Saturday, August 15, 2009

Analysis of horror

Horror movies tell an otherwise untold story. From the cultural perspective, they represent a people's unspoken fears. Most cultures actively promote their values in holidays, celebrations, and the like, but on the other side of that, the darker side, horror movies indicate another set of cultural values: the things the people fear. I think that by studying horror movie themes we learn a lot about the culture's underlying themes, especially the themes they choose not to celebrate, or prefer not to discuss openly.

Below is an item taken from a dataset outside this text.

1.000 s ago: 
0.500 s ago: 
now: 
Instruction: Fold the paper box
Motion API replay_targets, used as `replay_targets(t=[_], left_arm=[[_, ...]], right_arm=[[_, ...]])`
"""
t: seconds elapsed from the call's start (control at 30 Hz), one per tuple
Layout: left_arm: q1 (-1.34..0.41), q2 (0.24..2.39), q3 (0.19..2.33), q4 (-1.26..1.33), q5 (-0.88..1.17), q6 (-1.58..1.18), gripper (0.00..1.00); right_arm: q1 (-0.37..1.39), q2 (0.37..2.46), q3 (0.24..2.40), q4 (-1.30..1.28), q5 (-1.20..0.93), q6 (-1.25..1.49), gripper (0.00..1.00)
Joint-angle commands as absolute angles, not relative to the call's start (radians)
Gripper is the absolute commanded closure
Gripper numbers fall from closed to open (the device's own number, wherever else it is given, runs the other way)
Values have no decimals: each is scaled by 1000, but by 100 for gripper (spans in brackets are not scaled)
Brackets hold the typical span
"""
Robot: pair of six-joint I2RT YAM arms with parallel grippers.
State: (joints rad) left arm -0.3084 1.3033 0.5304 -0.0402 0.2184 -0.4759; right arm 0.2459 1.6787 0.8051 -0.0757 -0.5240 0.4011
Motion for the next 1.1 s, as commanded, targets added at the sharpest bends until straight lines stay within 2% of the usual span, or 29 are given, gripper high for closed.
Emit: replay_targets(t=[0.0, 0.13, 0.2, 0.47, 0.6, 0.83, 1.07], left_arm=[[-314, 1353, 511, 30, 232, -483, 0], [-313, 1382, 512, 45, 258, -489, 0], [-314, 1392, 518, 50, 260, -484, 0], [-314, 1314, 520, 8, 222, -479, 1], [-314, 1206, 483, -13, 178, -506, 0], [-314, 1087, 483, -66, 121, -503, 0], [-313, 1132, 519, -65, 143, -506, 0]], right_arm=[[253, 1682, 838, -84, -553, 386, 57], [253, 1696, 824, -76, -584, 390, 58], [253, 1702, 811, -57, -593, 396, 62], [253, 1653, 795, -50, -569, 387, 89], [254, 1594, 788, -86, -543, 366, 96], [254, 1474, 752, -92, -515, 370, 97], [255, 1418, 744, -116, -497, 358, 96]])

  • Godzilla. I begin with Godzilla because this monster was the one that first put the idea in my head. Godzilla started in 1954 when Toho released the first movie. It was a giant monster that burned Tokyo. Now, history students might recall that Japan was just recovering from losing WWII, and that the end days of the war were not pretty. Fear was fairly rampant in some areas of Japan, especially among children and people who lived in cities. Aside from the nuclear weapons used on Hiroshima and Nagasaki, there were firebombings of some major cities as well. The firebombings were particularly deadly because so much of the architecture was built from wood. So, a generation of Japanese grew up with the fear and the unsettling expectation that they might wake up to find their entire city, and everyone they knew, going up in a gruesome nightmare of fire and smoke. Then, just nine years later, Godzilla emerges from the ashes of a burnt-out collective unconscious. Japanese film at the time was heavily regulated by the government, in large part to prevent the Japanese people from glorifying the empire and the war effort. A similar approach was taken in the deNazification of Germany. The point is that films could not come out and explicitly name what the Japanese feared or hated, or tell a story based on the actual war effort, so the fears and anger became sublimated, only to emerge in monstrous form. Godzilla could not be mistaken as a piece about the war, or about the empire, but the chilling fears that a monster that levels cities can evoke provided a channel for the collective fear and anger of the Japanese citizenry. So, Godzilla came to represent the fear of nuclear holocaust, of firebombings, and, more interestingly, of the United States, the perpetrator of the violence. I find it very flattering, actually, because later, as Japan and the US became more friendly, and the US became a sort of military protector of Japan (Japan's military being disbanded under US protection, as part of the surrender) Godzilla transcended the role of monster and became a kind of protector of Japan, fighting off other, more dangerous monsters. Godzilla eventually became a kind of cultural icon, even a role-model. I think that this strange reversal of Godzilla's perception is the biggest indicator that Godzilla is us.
  • King Kong. If you ever see the original 1930's version of the movie (my favorite) you will notice the fairly obvious racial overtones. All I'll say on this is that King Kong was perfectly adjusted to his native environment, but when he was brought to the US, put on display in shackles and leg-irons, and presented with a tempting white woman, King Kong was no longer in his element, and unfortunately, the cost of the chaos that ensued from his displacement was shared by a great many of his victims.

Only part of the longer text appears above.